Central Sleep Apnea—A Simple Explanation

In sleep disorders, obstructive sleep apnea is the most common condition that’s seen, but a significant number of people with obstructive sleep apnea will also have central sleep apnea. Central sleep apnea is thought to be a condition that’s associated with a number of different neurologic problems, as well as heart or kidney failure. During the night, people with central sleep apnea stop breathing when signals in the brain that tells the body to breathe don’t work properly. No effort is even made to inhale. In contrast, with obstructive sleep apnea, an effort is made to breathe in, but because of collapse in the upper airways, air can’t get into the lungs.

One of the hallmarks of central sleep apnea is Cheyne-Stokes breathing, where after a long pause, due to gradually increasing levels of carbon dioxide (CO2), shallow breathing is triggered which gradually becomes deeper and deeper, and then once CO2 reaches a safer level, the breathing becomes more shallow again.

Unfortunately, treating central sleep apnea is more of a challenge than treating obstructive sleep apnea, and the best way of treating this condition is to use a variation of CPAP as a respirator.

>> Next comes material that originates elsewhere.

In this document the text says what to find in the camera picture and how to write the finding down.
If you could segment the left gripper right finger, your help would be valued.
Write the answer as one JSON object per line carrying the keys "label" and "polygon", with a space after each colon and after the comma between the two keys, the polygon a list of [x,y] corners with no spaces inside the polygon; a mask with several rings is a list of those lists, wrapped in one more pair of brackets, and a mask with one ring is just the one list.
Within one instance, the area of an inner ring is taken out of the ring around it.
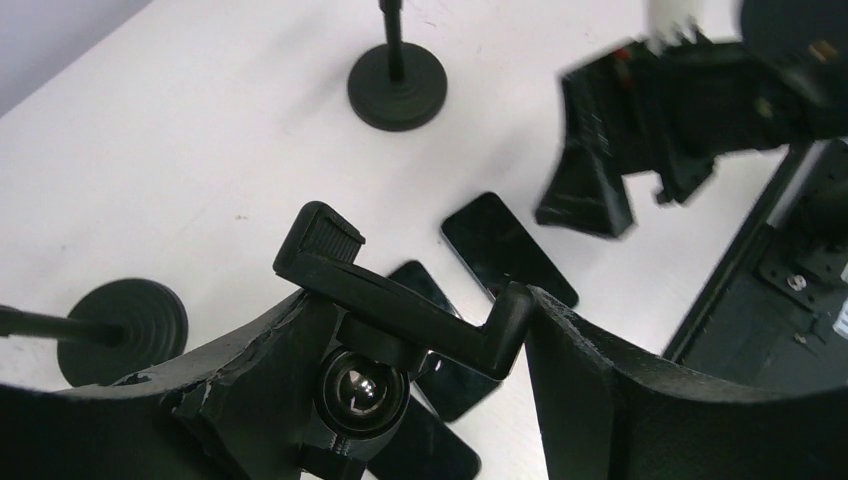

This is a servo-ventilator feature that’s found in machines that can treat this condition. When it senses that you’re not breathing, it literally breathes for you, rather than applying constant positive pressure for obstructive events. Some people will have a combination of obstructive and central events, which is called mixed or complex sleep apnea.

A number of different neurologic conditions can cause central sleep apnea, but here’s a simpler explanation:

We know that a HUGE number of people have undiagnosed obstructive sleep apnea. Up to 1/4 of all men and 1/10 of all women have it, and by the time you’re 60 or 70, the vast majority will have at least some degree of sleep apnea. If you’re human, and you can talk, then you’re susceptible to breathing problems at night, even if you don’t suffer from any apneas. The reason is that complex speech and language development unprotected our upper airways, and everyone’s tongue can fall back and obstruct your breathing at night, especially when you’re in deep sleep, due to muscle relaxation.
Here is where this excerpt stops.